Rating: 5 stars
Buy Links: Amazon | All Romance
Length: Novel
“My heartbeat is your heartbeat, my breath is your breath, my soul is your soul, until my heart ceases to eat, and my breath at last runs out, and my soul passes on.”
Midnight, the third book in the Dance with the Devil series by Megan Derr, is by far the most compelling, satisfying and breathtakingly beautiful of the series thus far. For this review, I would like to unpack this stunning novel piece by piece, using those three adjectives as my guide. So come with me and meet some characters that will push you to the limits of your patience, provoke within you some fearful anxiety, and leave you with a sense of heartwarming love.
Midnight is a compelling story.
In this, the third installment of the Dance with the Devil series, Derr once again thrusts us back into the world she has so adroitly created where “normals” and all other manner of creatures live side by side. However, rather than giving us episodic “case files” and a paranormal version of a “gumshoe” detective, Midnight focuses on the story of one man, the eleventh Duke of Winter, Lord Devlin White.
By his own admission he is a “Nightwalker” (one who walks the earth at night and sleeps when the sun is up) by choice and not by necessity, for Devlin is also a witch who wields his power through the use of runes. If you find your self getting confused, please hang in with me. This story is well worth it! Devlin’s companion is a draugr—a living, breathing, corpse whose white skin and midnight blue hair and fingernails are the only indication that “Midnight” is not a fully living man. He is the reason for Devlin’s being a nightwalker—for the sun hurts Midnight and would eventually kill him.
As this incredible story unfolds, we find out that Devlin first saw Midnight as a homeless child of six and was inexorably drawn to him. While on a mission to rid a town of draugr’s (the walking dead who feed on the blood of normals) he discovers the child has been killed. He races to a friend of the family—a necromancer and vampire, Ceadda. With Ceadda’s help, Devlin binds the child to himself—and as the quote indicates above—they will remain so until one or the other dies, in turn, causing the other to die as well.
Midnight grows into a beautiful young man, who falls hopelessly in love with Devlin. Devlin, while loving Midnight, systematically avoids giving into his emotions, fearing that Midnight loves him only because he has never tasted of love with anyone else. In other words, Devlin is concerned that Midnight is “settling’ for Devlin, a distant second best lover. Oh how wrong Devlin turns out to be on this one!
Midnight is a draugr with a soul, with the ability to love, and this makes him highly desirable to those who would look to live an immortal life. He rarely needs blood to survive and when he does he takes it from Devlin himself. Midnight is a rare type of draugr—one of a kind and evil men are drawn to him. If they can unlock the secrets that Devlin and Ceadda hold in how such a draugr as Midnight is made, they could have a life lived beyond the snare of death.
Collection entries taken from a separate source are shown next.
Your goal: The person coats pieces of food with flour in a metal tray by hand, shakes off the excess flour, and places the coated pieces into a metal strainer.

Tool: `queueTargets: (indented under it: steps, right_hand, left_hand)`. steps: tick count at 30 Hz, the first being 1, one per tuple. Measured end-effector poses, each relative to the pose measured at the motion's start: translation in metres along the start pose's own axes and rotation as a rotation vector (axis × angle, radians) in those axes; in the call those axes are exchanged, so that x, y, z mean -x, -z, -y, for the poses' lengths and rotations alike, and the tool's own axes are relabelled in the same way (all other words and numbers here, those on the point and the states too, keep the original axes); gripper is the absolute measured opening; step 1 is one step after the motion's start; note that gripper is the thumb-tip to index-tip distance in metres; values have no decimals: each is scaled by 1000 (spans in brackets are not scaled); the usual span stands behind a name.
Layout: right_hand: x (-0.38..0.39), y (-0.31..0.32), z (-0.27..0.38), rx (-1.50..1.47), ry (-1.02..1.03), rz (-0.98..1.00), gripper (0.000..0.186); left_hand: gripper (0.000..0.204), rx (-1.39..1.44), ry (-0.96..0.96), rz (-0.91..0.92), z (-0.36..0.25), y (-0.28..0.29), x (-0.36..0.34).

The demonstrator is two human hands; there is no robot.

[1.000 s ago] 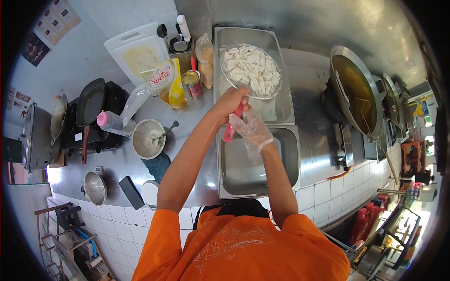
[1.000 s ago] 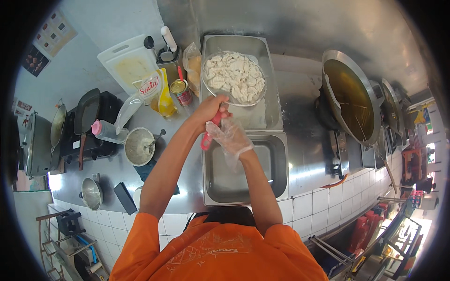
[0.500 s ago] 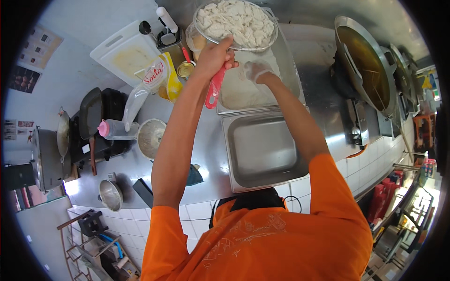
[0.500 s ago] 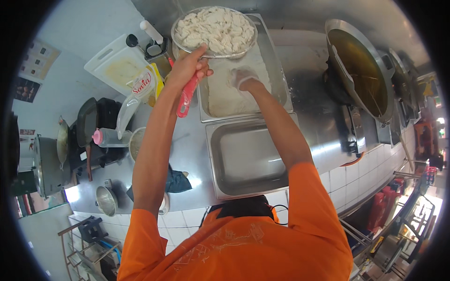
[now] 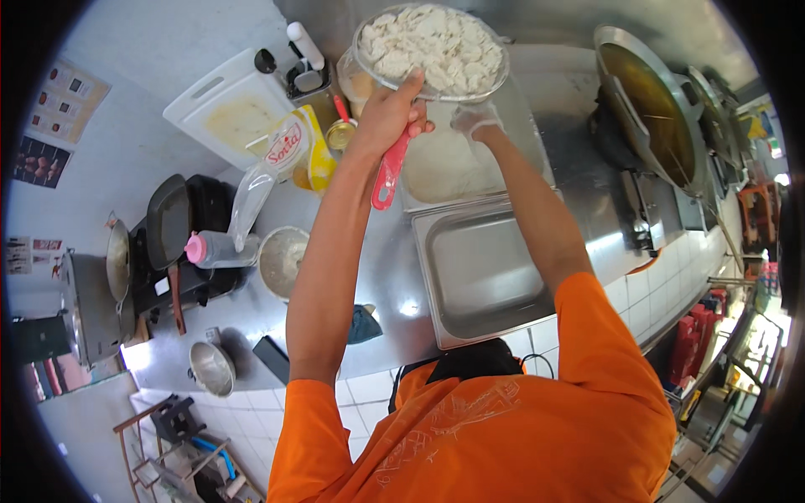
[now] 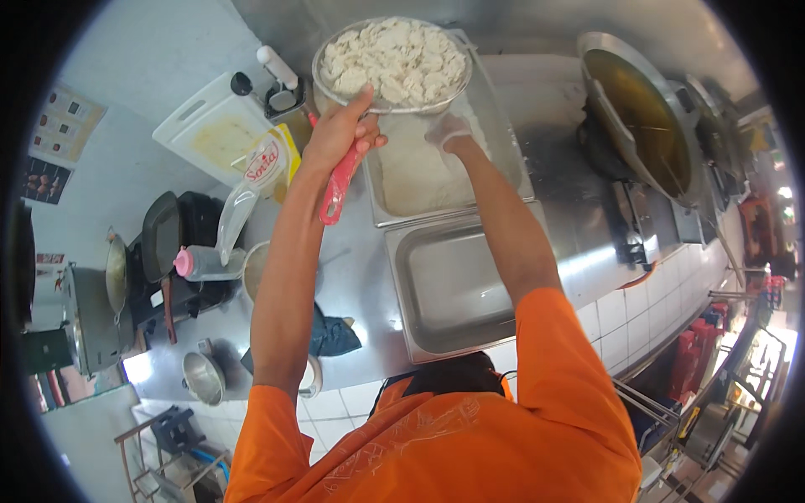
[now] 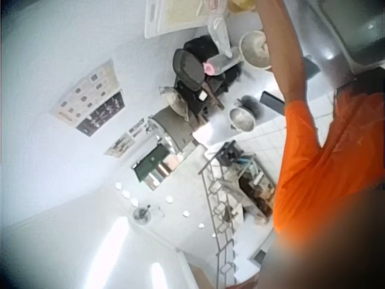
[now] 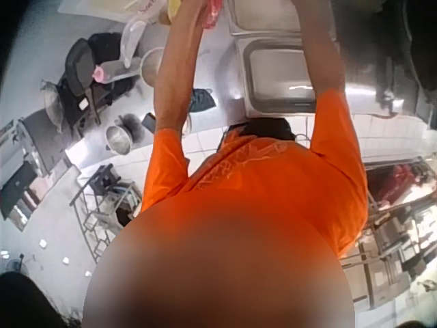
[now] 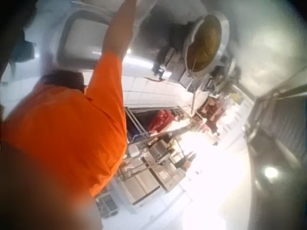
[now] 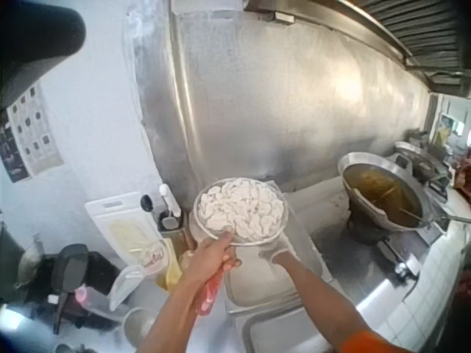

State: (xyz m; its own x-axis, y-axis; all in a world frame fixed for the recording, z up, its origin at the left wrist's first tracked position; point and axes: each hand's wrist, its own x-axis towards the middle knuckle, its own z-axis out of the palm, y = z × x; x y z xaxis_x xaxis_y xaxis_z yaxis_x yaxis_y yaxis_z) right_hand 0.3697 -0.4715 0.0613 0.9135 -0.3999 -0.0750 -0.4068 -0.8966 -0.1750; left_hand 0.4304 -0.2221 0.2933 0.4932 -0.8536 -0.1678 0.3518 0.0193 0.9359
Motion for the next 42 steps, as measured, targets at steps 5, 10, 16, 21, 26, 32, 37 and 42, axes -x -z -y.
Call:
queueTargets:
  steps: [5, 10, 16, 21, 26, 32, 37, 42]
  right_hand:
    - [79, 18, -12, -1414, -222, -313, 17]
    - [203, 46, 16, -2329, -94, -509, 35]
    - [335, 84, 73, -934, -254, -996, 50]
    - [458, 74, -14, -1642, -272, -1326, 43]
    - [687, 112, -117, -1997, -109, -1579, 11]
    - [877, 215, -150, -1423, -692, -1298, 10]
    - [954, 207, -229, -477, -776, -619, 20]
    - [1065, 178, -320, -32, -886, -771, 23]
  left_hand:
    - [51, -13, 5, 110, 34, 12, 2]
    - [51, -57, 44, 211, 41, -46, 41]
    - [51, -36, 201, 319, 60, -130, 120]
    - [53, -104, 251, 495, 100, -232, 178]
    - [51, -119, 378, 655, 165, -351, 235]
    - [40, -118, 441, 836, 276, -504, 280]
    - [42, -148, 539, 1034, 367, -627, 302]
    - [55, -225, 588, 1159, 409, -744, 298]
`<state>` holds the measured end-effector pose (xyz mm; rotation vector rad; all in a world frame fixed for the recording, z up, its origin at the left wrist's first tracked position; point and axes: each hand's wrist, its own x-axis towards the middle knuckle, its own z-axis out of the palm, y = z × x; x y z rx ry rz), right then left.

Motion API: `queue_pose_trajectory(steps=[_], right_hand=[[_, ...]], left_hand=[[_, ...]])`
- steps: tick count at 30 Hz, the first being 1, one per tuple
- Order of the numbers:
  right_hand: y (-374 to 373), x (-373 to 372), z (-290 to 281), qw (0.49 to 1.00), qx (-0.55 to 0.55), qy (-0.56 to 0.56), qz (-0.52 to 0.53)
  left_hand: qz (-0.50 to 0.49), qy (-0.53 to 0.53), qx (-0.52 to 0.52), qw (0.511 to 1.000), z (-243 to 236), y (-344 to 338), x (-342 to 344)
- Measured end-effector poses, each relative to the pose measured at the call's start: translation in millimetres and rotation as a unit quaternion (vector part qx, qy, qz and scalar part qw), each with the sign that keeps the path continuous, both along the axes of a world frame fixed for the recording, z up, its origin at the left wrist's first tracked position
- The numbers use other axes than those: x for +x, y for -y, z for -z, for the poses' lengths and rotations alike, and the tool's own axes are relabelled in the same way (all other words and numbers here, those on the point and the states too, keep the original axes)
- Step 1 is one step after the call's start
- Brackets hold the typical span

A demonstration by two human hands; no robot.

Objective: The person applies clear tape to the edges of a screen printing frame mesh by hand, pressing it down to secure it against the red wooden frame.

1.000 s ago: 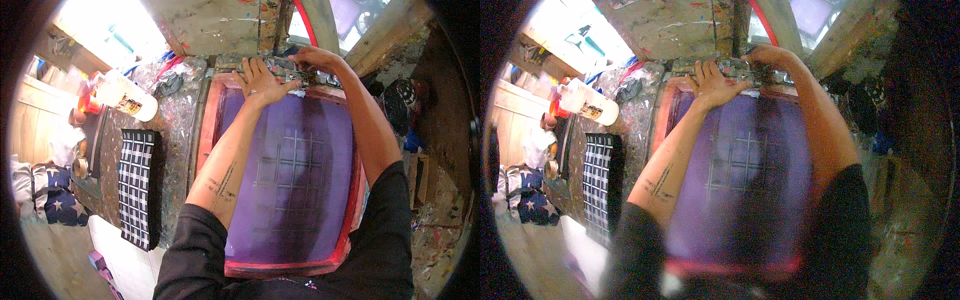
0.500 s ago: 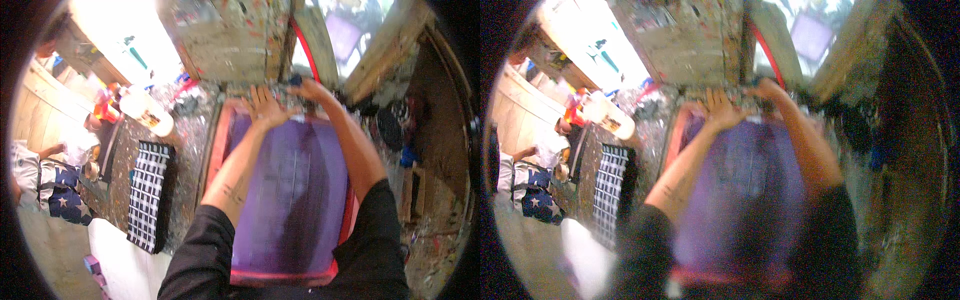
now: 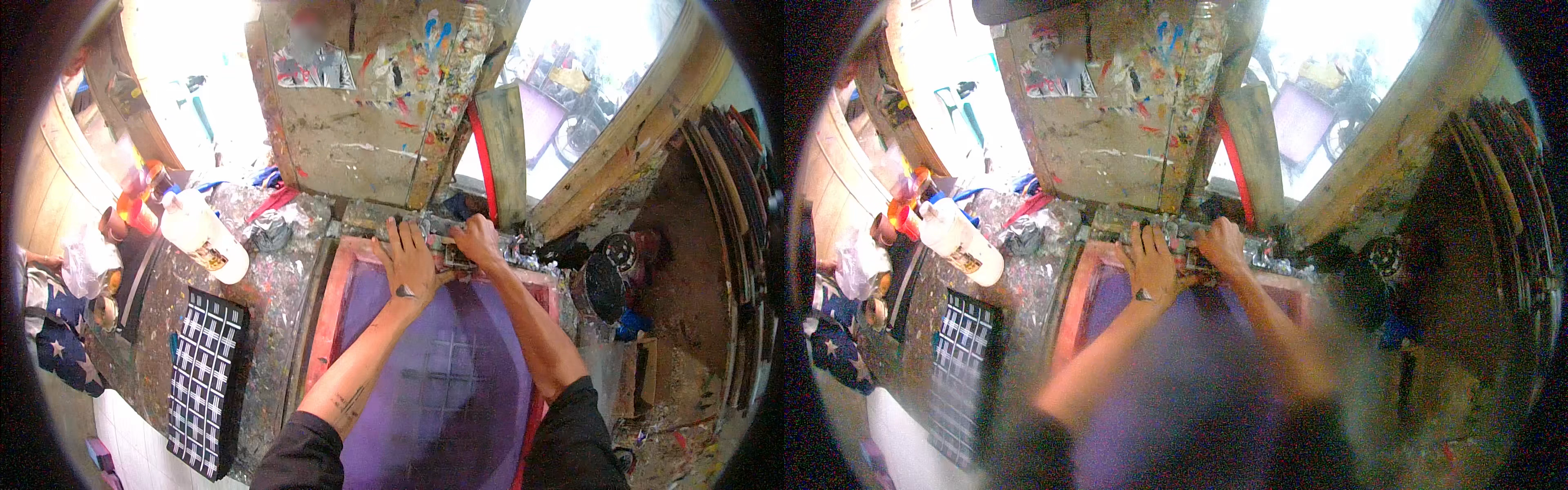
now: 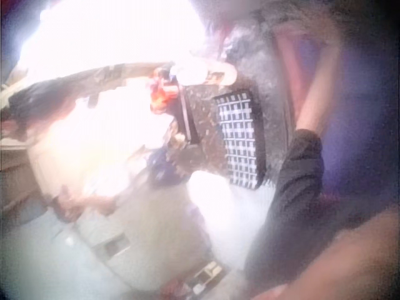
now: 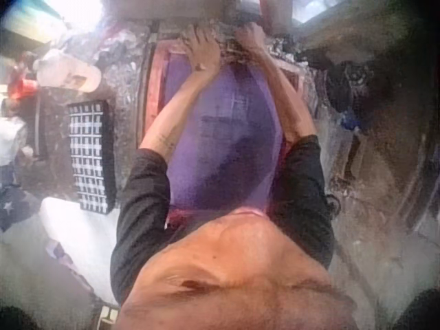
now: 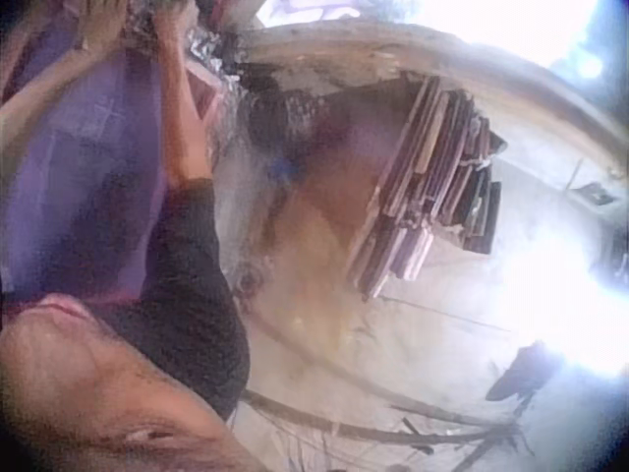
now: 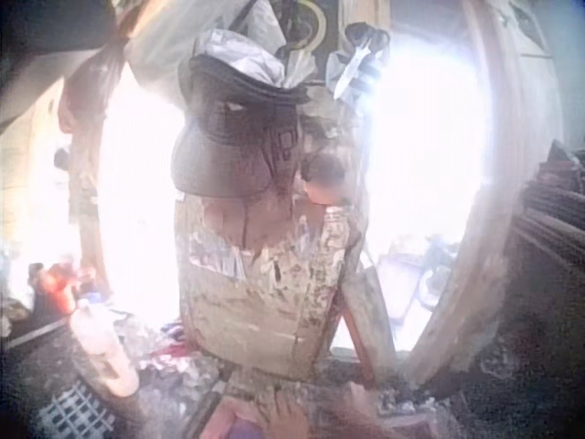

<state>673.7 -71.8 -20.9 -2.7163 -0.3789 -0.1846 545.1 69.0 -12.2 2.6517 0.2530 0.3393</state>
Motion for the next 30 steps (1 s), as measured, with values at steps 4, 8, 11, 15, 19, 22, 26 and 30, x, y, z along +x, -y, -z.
queue_pose_trajectory(steps=[4, 8, 11, 15, 19, 22, 26, 30], right_hand=[[-0.1, -9.0, -9.1, 1.000, 0.001, 0.003, -0.023], [3.0, -15.2, -13.3, 0.996, 0.055, -0.065, 0.038], [2.1, -20.3, -2.4, 0.996, 0.066, -0.001, 0.059], [-0.7, -19.6, 11.5, 0.991, 0.078, 0.111, 0.006], [-7.4, -19.6, 2.0, 0.991, -0.001, 0.124, -0.040], [-14.6, -24.7, -16.2, 0.998, 0.015, 0.062, 0.006], [-17.8, -27.4, -32.9, 1.000, 0.009, -0.003, -0.009], [-8.8, -15.6, -30.6, 0.999, -0.010, -0.044, 0.002]], left_hand=[[0.008, 0.012, 0.044, 0.999, -8.2, -3.9, -1.3], [0.034, 0.035, 0.095, 0.994, -19.3, -15.3, 6.0], [0.047, 0.036, 0.063, 0.996, -17.4, -21.2, 8.8], [0.046, 0.025, 0.083, 0.995, -4.6, -20.8, 15.1], [0.057, 0.016, 0.107, 0.993, 0.4, -20.0, 22.3], [0.041, 0.069, 0.127, 0.989, -5.9, -19.6, 20.9], [0.077, 0.011, 0.045, 0.996, -16.1, -22.9, 13.2], [0.093, -0.003, 0.043, 0.995, -15.5, -26.8, 10.2]])
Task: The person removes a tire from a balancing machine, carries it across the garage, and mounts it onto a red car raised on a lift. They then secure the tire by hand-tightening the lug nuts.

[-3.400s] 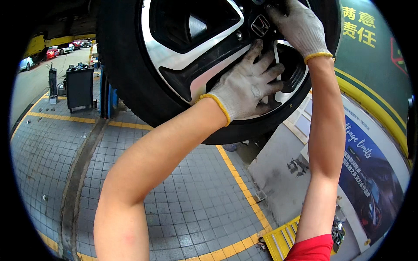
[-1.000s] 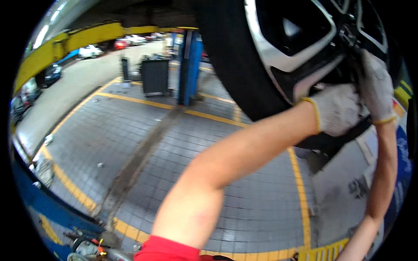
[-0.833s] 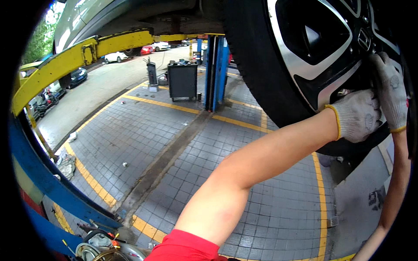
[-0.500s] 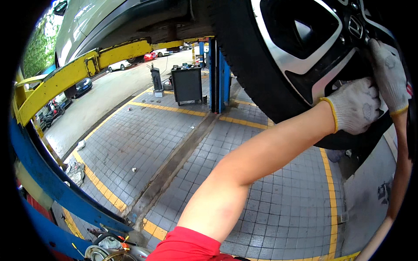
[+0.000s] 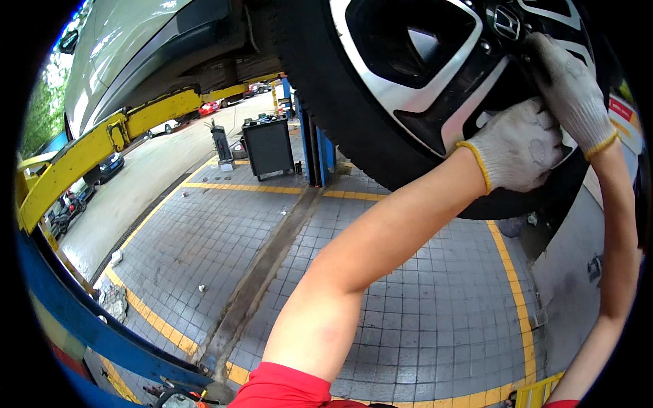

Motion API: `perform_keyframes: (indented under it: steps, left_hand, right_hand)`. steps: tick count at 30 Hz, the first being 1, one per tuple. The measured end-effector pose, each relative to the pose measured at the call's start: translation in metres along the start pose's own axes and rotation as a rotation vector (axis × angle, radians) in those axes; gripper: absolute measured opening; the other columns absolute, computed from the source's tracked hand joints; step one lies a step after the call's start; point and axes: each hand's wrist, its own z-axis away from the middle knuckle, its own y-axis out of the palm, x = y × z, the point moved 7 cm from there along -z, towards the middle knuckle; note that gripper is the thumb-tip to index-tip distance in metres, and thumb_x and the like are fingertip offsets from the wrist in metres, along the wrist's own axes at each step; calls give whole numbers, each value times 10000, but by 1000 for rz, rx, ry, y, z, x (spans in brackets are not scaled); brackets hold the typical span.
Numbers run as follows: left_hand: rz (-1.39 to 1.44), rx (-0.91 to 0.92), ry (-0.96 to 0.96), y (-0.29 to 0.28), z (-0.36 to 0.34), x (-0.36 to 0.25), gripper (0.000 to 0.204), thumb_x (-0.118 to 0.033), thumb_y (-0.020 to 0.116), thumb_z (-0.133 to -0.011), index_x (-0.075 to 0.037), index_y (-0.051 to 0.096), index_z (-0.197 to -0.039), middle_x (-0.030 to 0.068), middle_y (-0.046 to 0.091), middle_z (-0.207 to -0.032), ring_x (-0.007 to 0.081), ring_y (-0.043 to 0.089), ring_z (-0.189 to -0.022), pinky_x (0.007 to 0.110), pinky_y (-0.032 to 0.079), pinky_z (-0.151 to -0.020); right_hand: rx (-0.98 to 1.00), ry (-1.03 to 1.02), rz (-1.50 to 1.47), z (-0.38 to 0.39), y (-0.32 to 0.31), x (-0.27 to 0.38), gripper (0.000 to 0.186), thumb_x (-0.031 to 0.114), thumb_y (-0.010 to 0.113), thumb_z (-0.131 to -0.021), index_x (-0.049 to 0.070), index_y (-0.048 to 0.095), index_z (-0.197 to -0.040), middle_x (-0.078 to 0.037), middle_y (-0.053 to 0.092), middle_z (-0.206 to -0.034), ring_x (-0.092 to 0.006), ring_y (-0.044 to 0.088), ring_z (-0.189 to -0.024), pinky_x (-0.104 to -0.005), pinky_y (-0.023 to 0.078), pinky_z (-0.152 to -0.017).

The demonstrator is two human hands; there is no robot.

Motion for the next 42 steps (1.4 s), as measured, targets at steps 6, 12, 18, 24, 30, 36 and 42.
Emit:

Never once, in the novel did I turn the page and think when will this end, this is so involved, so fantastical a story. Oh no, dear reader, instead I was gripped by every word—this incredibly well drawn and planned out world that Derr created houses some of the most fascinating creatures!
I was captured by her ability to draw characters that moved me, that I genuinely cared about, that made me laugh. Berra, manservant to Devlin, a mixed wolf/elf that falls in love with a Knight of Avalon, Neirin who is accompanied by a dragon who shape shifts, Troyes. This threesome make up one of the most interesting secondary character triangles I have ever read—and could have a review written about them all on their own.
I was so fascinated by the idea of draugrs, nightwalkers, necromancy—all of it and how well these beings fit together and seemed so at home in this world that Derr had birthed from that fertile imagination of hers. Rather than feel lost or confused by the endless cast of characters, as I read, the world made more and more sense and began to feel real, like a place I would like to visit, to be able to interact with these compelling men and women.
Midnight is breathtakingly beautiful.
Not only is the novel beautifully written with lush backdrops and stunning beings, but the character of Midnight, well, he, in a word, is breathtaking. He is sensitive, sweet, and so very in love with Devlin, they complete one another, they are each other’s reason for existing, even beyond the spell that binds the one to the other. Their regard of each other, their love for each other, is what makes the bones of this novel work. When Devlin is trapped and taken prisoner by a ghost who desires to transform his own corpse into a powerful draugr, the intensity with which Midnight pursues finding him is not only believable but the climax of the novel.
Midnight is satisfying.
I cannot say enough about this novel and the tight story line. Each character was needed — they added to the plot, they were fully fleshed out and you knew what made them tick, what drove them, whom they loved and whom they abhorred. While it is a dense novel, long in length and very involved character-wise, the story thread remains clear throughout, even as more and more characters and subplots are added on. I was never lost, never uninterested in the story, never bored! I admired Devlin, and his desire to keep Midnight from just “settling” but as time went on I, like Midnight, became frustrated with Devlin’s hard headedness over his hesitancy about telling Midnight how he felt. The resolve of that dilemma was of the most satisfying kind—trust me, dear reader, you will want to read it for yourself!
In the end, I learned a great deal from this novel. Perhaps the best advice a person could be given is found in Derr’s own words:
“Sometimes life does not go according to the plans we make, or those made for us. When faced with the unexpected, a man can choose to bemoan his fate and do nothing, or accept it and forge the new path offered.”
And so Devlin and Midnight do—forge a new path—and we, the readers are all the better for it! Midnight by Megan Derr is a 5 star read. I highly recommend it to you!
Note: The previous books in this series include Dance with the Devil and Dance in the Dark.